The Yavapai County Sheriff’s Office revealed that DNA technology confirmed the remains found in the desert in Arizona in 1960 as Sharon Lee Gallegos.

"In 1960, people had no idea that DNA would even be a technology," Sheriff David Rhodes said, according to NewsBreak. "They wouldn't even know what to call it. It didn't exist. But somehow, some way, they did enough investigation to preserve, to document, to memorialize – all the things that needed to occur so that someday we could get to this point."

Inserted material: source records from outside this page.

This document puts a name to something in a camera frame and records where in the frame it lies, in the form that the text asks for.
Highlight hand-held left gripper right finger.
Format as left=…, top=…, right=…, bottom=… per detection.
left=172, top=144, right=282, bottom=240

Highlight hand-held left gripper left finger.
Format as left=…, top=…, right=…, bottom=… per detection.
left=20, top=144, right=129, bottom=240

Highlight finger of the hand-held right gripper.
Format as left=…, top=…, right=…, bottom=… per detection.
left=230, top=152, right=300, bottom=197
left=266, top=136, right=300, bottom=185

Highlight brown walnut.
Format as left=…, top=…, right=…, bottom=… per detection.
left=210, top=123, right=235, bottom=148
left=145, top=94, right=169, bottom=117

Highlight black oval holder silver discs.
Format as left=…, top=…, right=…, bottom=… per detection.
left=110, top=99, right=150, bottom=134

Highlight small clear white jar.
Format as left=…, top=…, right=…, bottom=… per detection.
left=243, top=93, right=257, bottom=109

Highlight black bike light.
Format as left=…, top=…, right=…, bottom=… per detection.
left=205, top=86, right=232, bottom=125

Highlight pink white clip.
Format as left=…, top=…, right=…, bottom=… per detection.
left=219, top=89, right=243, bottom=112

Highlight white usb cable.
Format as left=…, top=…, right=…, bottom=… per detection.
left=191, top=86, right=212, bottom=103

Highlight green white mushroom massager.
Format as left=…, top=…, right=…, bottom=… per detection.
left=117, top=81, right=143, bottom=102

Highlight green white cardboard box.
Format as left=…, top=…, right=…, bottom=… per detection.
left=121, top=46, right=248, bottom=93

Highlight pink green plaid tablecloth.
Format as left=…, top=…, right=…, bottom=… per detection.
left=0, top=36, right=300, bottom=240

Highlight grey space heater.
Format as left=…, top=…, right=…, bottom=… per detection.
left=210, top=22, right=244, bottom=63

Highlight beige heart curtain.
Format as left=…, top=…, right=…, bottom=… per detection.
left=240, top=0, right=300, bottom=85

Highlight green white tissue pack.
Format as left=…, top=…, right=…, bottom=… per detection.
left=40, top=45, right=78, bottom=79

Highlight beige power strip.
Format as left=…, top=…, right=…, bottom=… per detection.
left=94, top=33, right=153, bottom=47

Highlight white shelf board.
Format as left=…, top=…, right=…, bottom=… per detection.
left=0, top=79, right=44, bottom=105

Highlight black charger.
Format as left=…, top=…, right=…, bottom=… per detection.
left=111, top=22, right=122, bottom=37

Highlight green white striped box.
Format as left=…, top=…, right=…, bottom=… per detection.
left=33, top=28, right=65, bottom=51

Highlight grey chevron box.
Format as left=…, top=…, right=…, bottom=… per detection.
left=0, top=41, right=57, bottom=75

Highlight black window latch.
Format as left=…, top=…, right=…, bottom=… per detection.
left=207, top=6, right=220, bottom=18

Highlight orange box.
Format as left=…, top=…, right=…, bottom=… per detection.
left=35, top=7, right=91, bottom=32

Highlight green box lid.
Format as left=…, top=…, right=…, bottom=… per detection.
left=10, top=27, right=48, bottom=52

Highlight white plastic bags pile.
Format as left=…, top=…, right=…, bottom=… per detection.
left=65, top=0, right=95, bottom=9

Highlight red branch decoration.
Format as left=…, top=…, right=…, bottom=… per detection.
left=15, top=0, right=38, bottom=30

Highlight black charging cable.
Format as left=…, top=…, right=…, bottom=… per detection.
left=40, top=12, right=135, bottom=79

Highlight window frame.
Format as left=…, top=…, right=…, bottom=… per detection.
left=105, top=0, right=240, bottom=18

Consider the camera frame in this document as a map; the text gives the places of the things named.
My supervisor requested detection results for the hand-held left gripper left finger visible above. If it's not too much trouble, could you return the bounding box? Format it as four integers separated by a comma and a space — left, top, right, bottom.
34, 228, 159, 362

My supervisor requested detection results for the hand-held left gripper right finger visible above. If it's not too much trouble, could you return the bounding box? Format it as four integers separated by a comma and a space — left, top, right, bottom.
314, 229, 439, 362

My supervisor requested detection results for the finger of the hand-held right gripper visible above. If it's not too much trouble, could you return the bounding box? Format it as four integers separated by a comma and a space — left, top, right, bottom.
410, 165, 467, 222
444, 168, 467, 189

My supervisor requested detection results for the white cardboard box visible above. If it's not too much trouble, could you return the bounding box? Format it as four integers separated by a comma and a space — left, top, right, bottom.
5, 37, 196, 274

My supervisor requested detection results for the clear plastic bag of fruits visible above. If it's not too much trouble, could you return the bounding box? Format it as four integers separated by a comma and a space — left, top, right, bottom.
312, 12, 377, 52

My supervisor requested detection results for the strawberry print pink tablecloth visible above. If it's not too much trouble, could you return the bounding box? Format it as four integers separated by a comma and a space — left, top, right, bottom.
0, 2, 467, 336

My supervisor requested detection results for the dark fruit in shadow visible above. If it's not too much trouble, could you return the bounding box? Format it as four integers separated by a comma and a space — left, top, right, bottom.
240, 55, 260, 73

ABC News reported that Gallegos was allegedly abducted in July 1960 while playing with two children at her grandmother’s house in Alamogordo, New Mexico, according to authorities. Police and the FBI initially failed to find Gallegos or her abductors. Ten days after the child’s abduction, human remains were found in an Arizona desert. Authorities suspected the partially buried body was Gallegos but didn’t have the technology available for positive identification, ABC News said.

The case remained cold until 2015, when the National Center for Exploited and Missing Children called for an exhumation of the remains for DNA testing. 

Othram, a lab with unique DNA testing, confirmed in February that the remains found in Arizona were Gallegos.

Gallegos’ nephew, Ray Chavez, attended the news conference and shared the reality of his aunt’s disappearance and its impact, according to NewsBreak.

"We were known as that family who had a little girl kidnapped," Chavez said.  “Thank you for what you have done for us. Thank you for keeping my aunt safe and never forgetting her.  It’s amazing, the work that you did for our family to be at peace.”